Tani M, Murayama A, Ohnishi S, Ogawa S, Handa S, Nakamura Y, Maehara M, Soma Y, Inoue T
J Cardiogr. 1982 Mar;12(1):11-22.
In order to identify the determinants for surgical procedures in mitral stenosis, we evaluated two-dimensional echocardiographic findings of the mitral valve and subvalvular structures in 35 patients undergoing open mitral commissurotomy (OMC) or valve replacement (MVR). As indices of a degree of subvalvular shortening and valvular flexibility, the distance between the mitral ring and the tip of the anterior mitral leaflet was measured by the LV long-axis view by in both midsystole (S) and early diastole (D). As a possible major determinant for MVR, a degree of valvular calcification (C) was semi-quantatively scored according to the extent of abnormally strong echo density. In nine of 11 patients undergoing MVR, a main reason for selecting MVR was a marked thickening or shortening of subvalvular structures. In patients in whom OMC was feasible, the degree of improvement of the mitral valve area (delta MVA) was assessed by the pre- and post-operative mitral valve areas (MVA) measured on the LV short-axis view, which were averaged 0.15 and 1.38 cm2, respectively.
The index C was significantly higher in cases with MVR than those with OMC (9.2 +/- 2.6 vs 4.7 +/- 2.3 points, p less than 0.001), although there was a significant overlap between these two groups and index C did not correlate with delta MVA in the OMC patients. Similarly, the value S was significantly smaller in patients undergoing MVR than those undergoing OMC (1.2 +/- 0.4 vs 0.7 +/- 0.2 cm, p less than 0.001), though S did not correlate with delta MVA. On the other hand, the index of valve flexibility D--S was smaller in patients undergoing MVR (0.5 +/- 0.3 vs 0.8 +/- 0.3 cm, p less than 0.05) and correlated well with delta MVA (delta MVA = 0.699 x (D--S)+0.007, R = 0.678, p less than 0.02) in patients undergoing OMC. Furthermore, in all patients undergoing OMC with D--S greater than or equal to 0.8 cm, delta MVA was above 0.5 cm2, contrasting with delta MVA of 0.5 cm2 or less in 6 of 7 patients with D--S less than 0.7 cm. Using these indices, surgical procedures were successfully predicted in another 7 prospectively studied patients and predicted delta MVA in 4 patients was quite comparable with actual delta MVA. It was concluded that measurements of S and D by two-dimensional echocardiography are useful, 1) to predict patients requiring MVR and 2) to predict patients with inadequate delta MVA in whom OMC is surgically feasible.

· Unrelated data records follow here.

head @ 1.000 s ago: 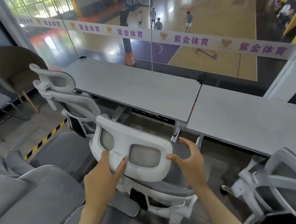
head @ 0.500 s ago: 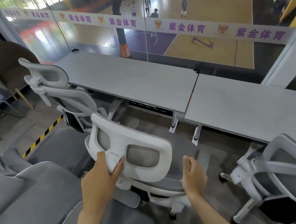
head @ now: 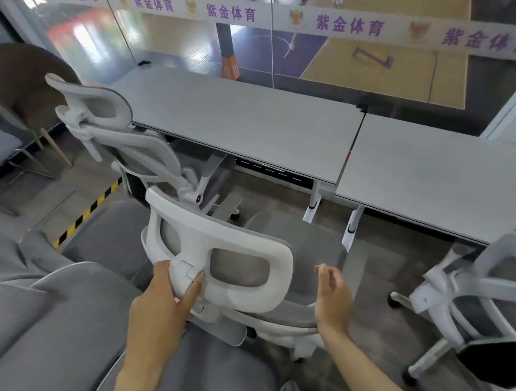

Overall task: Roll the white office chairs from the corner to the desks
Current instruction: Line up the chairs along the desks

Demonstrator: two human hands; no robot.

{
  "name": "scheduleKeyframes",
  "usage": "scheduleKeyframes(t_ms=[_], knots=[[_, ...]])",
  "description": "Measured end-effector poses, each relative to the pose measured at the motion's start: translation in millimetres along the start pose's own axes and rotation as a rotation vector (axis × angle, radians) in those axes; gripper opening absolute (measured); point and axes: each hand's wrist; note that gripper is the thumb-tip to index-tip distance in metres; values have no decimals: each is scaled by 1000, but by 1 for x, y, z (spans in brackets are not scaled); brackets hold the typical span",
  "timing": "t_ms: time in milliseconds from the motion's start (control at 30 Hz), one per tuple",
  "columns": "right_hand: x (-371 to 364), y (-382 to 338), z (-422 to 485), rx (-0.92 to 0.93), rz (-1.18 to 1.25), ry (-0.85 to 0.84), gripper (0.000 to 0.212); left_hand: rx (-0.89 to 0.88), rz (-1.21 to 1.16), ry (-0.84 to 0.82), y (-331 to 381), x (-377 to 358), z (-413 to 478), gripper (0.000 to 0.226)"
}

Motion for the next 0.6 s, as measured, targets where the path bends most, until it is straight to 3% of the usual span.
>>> scheduleKeyframes(t_ms=[267, 600], knots=[[-5, -8, 33, -13, 107, 151, 32, 31, -168, -40, 32, -12, 20, 42], [-27, -10, 55, -8, 92, 186, 29, 25, -151, 15, 30, -17, 38, 39]])
Point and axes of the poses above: each hand's wrist, its own z-axis towards the middle knuckle, its own x-axis out of the back of the hand, y = z × x, and after that the axes turned 8 degrees about x, right-handed
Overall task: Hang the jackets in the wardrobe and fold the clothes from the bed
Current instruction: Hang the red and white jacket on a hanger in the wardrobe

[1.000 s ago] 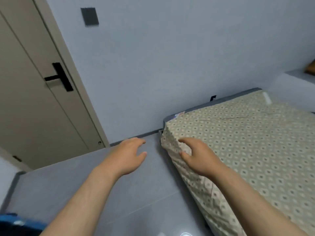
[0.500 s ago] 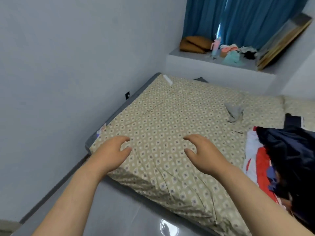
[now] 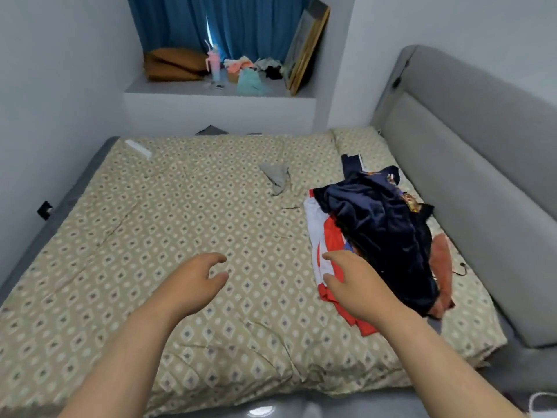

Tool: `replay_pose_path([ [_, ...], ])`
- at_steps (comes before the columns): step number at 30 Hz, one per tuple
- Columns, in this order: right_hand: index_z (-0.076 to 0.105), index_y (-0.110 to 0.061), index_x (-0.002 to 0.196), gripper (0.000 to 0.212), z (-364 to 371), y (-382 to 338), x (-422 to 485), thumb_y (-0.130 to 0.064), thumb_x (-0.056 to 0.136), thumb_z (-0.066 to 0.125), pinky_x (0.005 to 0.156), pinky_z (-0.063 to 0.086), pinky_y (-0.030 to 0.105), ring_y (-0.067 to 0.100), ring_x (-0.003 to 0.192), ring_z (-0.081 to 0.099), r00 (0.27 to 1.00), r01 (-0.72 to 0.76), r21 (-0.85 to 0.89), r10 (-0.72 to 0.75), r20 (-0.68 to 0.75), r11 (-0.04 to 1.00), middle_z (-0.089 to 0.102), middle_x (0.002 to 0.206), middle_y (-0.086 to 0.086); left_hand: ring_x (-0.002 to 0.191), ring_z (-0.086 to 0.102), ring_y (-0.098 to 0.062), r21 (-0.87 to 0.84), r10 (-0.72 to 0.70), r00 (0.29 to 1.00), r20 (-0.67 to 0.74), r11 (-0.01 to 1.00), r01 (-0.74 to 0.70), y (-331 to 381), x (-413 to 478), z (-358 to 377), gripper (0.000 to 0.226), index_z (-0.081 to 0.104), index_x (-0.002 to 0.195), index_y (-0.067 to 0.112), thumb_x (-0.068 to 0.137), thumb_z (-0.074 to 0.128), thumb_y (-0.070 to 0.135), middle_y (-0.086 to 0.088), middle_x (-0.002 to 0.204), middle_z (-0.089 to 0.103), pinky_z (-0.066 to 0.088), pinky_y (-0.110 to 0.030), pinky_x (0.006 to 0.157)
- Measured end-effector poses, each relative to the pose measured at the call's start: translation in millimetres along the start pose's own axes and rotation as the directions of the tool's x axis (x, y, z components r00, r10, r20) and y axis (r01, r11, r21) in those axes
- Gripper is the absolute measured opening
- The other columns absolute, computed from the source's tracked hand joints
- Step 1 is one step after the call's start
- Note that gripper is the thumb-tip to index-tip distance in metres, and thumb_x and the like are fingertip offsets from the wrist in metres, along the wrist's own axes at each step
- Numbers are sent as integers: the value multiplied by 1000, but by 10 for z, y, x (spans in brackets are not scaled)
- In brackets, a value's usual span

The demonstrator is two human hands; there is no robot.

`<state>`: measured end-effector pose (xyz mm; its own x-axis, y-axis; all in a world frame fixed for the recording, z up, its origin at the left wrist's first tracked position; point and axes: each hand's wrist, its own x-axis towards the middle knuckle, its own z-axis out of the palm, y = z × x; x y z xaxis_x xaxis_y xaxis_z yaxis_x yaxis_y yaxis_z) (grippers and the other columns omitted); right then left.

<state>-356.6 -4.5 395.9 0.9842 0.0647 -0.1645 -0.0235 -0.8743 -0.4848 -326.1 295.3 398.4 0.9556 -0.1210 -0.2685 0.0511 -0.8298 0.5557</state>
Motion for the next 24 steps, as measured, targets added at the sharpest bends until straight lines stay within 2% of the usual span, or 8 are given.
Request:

为了确定二尖瓣狭窄手术方式的决定因素,我们评估了35例行二尖瓣直视交界切开术(OMC)或瓣膜置换术(MVR)患者的二尖瓣及瓣下结构的二维超声心动图表现。作为瓣下缩短程度和瓣膜柔韧性的指标,在左室长轴切面于收缩中期(S)和舒张早期(D)测量二尖瓣环与二尖瓣前叶尖端之间的距离。作为MVR可能的主要决定因素,根据异常强回声密度的范围对瓣膜钙化程度(C)进行半定量评分。在11例行MVR的患者中,有9例选择MVR的主要原因是瓣下结构明显增厚或缩短。对于可行OMC的患者,通过左室短轴切面测量术前和术后二尖瓣面积(MVA)来评估二尖瓣面积改善程度(ΔMVA),术前和术后平均MVA分别为0.15和1.38 cm²。
MVR患者的指标C显著高于OMC患者(9.2±2.6对4.7±2.3分,p<0.001),尽管两组之间有明显重叠,且OMC患者中指标C与ΔMVA无关。同样,MVR患者的S值显著小于OMC患者(1.2±0.4对0.7±0.2 cm,p<0.001),尽管S与ΔMVA无关。另一方面,MVR患者的瓣膜柔韧性指标D - S较小(0.5±0.3对0.8±0.3 cm,p<0.05),且在OMC患者中与ΔMVA相关性良好(ΔMVA = 0.699×(D - S)+0.007,R = 0.678,p<0.02)。此外,所有D - S≥0.8 cm的OMC患者,ΔMVA均高于0.5 cm²,而7例D - S<0.7 cm的患者中有6例ΔMVA为0.5 cm²或更小。利用这些指标,在另外7例前瞻性研究患者中成功预测了手术方式,4例患者预测的ΔMVA与实际ΔMVA相当。结论是,二维超声心动图测量S和D有助于:1)预测需要MVR的患者;2)预测OMC手术可行但ΔMVA不足的患者。